PROBLEM TO SOLVE —
Find the string "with" in the entries and copy each line that has it.

INPUT MATERIAL —
******
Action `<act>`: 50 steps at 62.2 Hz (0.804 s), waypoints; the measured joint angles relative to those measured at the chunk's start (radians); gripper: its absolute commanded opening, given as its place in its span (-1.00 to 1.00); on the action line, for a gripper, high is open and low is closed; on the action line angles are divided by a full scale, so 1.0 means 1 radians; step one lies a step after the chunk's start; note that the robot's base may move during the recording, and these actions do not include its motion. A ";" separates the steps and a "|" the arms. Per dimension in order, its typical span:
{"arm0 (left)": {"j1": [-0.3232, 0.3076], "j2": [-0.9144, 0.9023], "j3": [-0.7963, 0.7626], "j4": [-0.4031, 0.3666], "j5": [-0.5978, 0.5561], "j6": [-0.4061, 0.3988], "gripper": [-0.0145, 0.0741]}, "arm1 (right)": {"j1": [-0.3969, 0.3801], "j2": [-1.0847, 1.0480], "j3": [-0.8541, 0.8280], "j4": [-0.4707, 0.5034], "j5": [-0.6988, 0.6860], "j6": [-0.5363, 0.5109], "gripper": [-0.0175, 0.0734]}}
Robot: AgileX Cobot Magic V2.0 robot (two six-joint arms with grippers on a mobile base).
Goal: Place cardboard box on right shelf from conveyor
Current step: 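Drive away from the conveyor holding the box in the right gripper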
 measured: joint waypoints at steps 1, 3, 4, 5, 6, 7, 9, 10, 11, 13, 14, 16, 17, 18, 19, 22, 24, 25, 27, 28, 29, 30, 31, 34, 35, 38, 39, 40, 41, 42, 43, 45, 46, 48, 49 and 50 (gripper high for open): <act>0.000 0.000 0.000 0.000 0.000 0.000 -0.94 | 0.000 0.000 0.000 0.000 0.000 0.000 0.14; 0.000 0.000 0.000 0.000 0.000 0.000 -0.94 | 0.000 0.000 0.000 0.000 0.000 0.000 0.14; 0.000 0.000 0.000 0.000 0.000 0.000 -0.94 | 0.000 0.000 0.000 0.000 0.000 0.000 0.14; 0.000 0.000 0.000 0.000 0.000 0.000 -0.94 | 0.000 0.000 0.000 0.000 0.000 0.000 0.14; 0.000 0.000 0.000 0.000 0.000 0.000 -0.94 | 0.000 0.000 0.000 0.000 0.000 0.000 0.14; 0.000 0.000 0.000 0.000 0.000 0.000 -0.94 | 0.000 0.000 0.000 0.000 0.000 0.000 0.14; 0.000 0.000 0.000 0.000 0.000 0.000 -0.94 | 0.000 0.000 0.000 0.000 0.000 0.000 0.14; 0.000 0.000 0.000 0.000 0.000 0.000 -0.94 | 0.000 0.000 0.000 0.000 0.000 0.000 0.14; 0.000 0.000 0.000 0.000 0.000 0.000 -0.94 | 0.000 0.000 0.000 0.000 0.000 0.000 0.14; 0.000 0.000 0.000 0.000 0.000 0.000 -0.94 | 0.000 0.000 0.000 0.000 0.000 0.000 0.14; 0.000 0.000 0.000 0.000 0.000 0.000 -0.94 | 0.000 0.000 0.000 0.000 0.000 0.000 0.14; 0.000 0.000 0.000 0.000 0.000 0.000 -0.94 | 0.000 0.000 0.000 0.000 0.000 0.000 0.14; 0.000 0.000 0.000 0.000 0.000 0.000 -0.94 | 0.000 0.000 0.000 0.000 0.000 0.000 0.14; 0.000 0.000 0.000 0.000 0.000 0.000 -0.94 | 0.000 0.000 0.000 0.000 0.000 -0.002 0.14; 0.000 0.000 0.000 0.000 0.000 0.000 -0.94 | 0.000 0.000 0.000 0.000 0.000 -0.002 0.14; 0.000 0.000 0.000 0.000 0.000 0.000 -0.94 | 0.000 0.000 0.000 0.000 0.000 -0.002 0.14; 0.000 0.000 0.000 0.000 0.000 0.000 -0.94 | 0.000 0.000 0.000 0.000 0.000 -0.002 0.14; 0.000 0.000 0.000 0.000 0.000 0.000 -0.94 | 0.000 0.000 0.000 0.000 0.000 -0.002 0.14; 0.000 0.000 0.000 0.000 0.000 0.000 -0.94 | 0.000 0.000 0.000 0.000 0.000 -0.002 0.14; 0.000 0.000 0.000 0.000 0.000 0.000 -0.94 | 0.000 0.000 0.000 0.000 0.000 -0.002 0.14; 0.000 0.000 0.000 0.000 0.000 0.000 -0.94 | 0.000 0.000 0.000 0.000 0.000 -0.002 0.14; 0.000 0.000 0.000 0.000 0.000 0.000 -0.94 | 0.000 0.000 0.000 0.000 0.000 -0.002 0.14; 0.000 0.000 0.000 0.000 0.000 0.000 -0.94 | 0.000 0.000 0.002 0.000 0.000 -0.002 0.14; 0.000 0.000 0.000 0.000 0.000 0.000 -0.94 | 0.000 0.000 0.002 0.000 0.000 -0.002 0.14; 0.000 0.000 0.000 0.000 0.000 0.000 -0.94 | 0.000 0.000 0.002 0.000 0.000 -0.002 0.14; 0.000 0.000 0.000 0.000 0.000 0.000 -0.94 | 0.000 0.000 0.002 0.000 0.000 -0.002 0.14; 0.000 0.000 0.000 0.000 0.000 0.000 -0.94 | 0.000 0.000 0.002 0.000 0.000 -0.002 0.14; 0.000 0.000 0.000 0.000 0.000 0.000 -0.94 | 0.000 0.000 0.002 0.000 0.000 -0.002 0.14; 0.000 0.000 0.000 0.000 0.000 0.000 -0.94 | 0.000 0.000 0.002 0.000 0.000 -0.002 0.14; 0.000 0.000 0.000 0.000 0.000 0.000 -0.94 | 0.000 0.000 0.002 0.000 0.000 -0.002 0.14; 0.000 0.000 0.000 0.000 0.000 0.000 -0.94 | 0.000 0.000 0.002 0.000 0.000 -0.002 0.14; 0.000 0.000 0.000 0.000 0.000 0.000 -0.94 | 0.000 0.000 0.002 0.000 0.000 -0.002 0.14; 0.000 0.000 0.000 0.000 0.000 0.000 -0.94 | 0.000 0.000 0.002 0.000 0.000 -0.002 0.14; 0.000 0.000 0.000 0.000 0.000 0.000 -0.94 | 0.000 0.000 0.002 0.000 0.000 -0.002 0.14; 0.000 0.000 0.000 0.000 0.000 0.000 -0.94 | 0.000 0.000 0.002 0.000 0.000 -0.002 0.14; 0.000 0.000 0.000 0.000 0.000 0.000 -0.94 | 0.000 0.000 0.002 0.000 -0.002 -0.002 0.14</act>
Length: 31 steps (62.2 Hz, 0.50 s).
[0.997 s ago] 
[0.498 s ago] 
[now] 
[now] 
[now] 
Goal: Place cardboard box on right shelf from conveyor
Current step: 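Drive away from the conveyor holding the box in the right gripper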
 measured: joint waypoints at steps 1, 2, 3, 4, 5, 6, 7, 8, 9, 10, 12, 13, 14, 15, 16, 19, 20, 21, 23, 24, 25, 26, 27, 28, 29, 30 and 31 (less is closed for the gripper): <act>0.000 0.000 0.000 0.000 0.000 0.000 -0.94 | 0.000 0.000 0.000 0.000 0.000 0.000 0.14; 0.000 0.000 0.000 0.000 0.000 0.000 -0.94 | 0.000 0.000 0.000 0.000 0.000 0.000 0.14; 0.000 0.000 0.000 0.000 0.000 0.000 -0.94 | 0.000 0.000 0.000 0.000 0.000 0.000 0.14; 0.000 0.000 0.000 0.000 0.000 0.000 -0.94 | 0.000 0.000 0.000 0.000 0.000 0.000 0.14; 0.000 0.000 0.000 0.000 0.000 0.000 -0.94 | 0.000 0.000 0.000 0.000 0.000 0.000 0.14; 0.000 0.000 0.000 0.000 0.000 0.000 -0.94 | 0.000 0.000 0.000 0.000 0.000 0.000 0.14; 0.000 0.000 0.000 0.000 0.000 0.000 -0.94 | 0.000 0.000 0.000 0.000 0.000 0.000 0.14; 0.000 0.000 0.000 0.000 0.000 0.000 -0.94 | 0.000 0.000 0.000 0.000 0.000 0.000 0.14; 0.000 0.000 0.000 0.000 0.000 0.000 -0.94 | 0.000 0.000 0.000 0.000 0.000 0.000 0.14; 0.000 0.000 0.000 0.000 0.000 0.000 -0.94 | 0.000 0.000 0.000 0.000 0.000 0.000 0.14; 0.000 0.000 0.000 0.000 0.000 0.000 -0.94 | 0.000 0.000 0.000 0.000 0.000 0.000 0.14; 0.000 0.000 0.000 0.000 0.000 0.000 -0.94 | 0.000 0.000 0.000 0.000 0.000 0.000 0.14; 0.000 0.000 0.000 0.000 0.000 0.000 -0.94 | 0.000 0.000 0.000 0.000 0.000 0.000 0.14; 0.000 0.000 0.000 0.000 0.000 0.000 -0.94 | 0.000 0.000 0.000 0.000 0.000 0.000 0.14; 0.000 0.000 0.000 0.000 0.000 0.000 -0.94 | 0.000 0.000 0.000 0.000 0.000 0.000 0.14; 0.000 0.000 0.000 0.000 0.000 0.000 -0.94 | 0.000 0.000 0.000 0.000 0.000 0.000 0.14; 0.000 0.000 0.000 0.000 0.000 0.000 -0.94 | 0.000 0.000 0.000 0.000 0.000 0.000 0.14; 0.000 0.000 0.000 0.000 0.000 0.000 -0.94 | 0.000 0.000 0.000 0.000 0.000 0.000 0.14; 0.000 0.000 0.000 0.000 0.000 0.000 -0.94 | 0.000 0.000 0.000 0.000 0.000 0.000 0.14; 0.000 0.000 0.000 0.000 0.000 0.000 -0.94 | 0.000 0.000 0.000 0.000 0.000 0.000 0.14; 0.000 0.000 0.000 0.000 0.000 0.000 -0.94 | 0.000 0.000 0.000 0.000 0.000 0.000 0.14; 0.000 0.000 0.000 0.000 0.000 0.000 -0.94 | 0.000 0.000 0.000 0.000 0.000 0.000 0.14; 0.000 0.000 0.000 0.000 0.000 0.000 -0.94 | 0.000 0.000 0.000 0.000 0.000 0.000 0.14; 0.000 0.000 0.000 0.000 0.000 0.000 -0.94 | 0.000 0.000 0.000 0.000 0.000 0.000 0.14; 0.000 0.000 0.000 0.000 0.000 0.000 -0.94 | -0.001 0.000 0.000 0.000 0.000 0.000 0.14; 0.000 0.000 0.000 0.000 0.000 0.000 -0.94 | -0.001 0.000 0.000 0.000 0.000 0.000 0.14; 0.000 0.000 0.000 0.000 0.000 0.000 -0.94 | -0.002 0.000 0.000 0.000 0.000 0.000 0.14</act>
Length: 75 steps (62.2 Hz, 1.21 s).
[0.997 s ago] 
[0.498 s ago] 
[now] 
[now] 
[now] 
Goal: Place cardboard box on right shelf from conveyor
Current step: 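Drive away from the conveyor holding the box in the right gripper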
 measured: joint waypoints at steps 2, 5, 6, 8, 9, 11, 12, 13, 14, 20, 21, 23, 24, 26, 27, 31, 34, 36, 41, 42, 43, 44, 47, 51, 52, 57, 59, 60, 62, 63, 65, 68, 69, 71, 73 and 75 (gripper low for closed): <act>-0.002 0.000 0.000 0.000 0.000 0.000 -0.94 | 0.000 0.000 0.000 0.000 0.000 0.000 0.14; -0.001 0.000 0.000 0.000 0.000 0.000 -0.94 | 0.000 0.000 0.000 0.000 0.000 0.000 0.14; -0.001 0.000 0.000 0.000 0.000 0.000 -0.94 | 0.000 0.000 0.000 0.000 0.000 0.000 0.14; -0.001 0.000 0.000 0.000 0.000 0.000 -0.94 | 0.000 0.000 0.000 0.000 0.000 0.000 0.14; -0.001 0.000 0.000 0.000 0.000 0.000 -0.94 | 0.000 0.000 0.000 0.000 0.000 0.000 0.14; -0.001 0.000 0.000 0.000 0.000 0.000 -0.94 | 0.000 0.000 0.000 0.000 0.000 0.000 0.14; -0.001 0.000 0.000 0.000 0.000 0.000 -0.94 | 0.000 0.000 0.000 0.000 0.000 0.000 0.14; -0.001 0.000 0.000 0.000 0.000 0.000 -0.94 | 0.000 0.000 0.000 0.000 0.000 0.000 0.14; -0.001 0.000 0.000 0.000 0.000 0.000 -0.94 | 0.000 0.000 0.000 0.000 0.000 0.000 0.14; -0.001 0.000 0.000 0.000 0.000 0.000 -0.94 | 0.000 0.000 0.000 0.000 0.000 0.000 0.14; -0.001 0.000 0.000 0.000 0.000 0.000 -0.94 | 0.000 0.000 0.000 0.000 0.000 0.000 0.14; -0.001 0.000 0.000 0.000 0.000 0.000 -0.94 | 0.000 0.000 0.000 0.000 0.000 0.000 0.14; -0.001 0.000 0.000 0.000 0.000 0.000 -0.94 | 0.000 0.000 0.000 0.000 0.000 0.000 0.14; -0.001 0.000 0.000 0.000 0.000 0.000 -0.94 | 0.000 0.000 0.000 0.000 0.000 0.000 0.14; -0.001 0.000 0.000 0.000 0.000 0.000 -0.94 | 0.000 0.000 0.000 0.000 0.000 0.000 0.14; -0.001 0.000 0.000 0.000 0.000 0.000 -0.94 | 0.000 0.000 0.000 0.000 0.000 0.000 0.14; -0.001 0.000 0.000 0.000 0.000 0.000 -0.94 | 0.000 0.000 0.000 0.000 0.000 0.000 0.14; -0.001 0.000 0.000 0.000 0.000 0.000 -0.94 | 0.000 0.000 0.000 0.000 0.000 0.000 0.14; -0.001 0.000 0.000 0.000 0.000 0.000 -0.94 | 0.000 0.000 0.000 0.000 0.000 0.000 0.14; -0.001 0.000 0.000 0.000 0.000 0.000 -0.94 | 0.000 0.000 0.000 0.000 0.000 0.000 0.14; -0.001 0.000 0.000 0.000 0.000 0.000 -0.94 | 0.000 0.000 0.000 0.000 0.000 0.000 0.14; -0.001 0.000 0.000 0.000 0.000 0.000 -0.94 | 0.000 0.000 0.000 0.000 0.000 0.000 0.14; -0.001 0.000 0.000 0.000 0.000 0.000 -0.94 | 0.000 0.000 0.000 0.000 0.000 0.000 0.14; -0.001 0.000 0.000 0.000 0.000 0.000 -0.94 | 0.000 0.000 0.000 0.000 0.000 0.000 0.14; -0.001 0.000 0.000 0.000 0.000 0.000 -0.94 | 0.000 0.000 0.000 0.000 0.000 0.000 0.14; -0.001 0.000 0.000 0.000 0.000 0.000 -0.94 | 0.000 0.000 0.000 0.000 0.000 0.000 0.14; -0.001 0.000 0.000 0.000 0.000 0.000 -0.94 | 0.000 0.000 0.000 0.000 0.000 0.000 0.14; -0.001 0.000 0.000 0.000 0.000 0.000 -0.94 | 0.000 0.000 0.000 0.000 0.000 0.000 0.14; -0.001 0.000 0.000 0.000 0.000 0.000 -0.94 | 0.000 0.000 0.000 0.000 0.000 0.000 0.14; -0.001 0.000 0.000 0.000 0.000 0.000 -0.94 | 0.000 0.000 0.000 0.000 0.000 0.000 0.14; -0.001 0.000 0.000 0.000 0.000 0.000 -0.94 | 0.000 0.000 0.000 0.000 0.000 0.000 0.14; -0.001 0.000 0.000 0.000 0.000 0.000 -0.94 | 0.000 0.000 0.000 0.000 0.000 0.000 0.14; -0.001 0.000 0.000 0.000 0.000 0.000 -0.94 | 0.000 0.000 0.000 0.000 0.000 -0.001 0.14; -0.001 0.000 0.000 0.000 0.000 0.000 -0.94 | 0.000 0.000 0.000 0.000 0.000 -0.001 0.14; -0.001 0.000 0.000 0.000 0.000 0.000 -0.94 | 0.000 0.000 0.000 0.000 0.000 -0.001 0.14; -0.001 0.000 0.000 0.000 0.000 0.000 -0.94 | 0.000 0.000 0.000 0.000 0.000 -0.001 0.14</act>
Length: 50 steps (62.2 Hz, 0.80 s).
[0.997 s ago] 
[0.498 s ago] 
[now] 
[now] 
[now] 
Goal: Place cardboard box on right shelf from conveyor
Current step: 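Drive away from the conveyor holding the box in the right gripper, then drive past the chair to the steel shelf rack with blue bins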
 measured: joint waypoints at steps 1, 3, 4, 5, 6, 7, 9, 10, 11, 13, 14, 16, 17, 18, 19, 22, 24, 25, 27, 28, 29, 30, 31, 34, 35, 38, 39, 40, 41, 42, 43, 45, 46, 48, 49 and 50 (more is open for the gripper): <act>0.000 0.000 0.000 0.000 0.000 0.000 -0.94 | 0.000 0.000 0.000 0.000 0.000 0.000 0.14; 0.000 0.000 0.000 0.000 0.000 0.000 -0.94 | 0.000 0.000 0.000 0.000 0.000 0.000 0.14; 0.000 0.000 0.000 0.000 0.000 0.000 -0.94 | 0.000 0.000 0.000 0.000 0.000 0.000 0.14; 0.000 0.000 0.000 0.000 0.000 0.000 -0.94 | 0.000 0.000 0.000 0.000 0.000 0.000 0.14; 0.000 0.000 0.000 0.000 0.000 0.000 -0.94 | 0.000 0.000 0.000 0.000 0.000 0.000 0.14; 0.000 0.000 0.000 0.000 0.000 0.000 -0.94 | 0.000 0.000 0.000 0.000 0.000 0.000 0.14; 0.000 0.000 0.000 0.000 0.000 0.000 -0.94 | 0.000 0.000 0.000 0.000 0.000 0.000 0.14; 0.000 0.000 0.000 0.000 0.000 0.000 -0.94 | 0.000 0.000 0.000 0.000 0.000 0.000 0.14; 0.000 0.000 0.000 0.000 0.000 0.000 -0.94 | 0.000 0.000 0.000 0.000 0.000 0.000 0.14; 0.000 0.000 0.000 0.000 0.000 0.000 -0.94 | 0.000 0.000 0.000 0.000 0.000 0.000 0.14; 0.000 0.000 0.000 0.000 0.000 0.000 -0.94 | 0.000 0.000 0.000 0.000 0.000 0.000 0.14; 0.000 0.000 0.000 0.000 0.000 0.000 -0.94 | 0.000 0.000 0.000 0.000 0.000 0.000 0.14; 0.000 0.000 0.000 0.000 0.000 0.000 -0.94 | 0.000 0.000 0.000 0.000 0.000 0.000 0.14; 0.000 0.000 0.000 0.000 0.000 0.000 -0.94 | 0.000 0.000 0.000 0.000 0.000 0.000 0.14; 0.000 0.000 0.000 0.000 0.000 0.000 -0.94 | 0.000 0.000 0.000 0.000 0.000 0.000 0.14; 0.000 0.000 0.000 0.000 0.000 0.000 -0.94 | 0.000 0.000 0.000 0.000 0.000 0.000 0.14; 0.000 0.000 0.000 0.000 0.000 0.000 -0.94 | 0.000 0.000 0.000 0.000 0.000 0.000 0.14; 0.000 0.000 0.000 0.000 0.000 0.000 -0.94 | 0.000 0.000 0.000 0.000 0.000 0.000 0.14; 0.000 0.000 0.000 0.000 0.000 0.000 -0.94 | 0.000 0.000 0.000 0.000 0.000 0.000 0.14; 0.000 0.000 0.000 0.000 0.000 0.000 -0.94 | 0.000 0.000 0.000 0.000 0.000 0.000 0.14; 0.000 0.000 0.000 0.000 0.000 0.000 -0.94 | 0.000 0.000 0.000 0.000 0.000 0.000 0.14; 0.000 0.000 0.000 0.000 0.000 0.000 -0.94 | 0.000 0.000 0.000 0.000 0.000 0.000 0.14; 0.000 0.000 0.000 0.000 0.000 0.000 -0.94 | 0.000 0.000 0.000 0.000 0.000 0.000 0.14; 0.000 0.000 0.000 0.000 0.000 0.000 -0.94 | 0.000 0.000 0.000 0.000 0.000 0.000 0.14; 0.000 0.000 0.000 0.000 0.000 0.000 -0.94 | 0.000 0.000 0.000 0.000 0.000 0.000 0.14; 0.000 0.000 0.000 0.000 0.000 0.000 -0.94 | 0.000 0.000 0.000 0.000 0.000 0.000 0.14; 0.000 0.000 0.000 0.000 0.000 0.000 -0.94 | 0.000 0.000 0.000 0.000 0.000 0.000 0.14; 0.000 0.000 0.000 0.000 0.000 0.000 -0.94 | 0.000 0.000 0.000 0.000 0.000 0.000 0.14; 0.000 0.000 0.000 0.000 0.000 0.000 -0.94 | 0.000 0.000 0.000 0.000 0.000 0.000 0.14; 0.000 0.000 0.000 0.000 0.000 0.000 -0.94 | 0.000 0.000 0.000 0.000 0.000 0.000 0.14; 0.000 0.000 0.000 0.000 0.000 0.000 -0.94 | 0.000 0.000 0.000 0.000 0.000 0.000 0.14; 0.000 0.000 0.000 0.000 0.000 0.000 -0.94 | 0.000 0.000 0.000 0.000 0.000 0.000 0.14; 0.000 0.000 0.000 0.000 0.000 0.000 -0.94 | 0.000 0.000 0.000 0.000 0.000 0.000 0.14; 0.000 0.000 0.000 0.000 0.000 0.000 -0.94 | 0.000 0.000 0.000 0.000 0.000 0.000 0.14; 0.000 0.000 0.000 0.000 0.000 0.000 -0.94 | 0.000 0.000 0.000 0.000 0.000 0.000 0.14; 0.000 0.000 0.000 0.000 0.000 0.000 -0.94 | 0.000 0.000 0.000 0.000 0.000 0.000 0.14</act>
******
WRITTEN ANSWER —
Robot: AgileX Cobot Magic V2.0 robot (two six-joint arms with grippers on a mobile base).
Current step: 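Drive away from the conveyor holding the box in the right gripper, then drive past the chair to the steel shelf rack with blue bins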

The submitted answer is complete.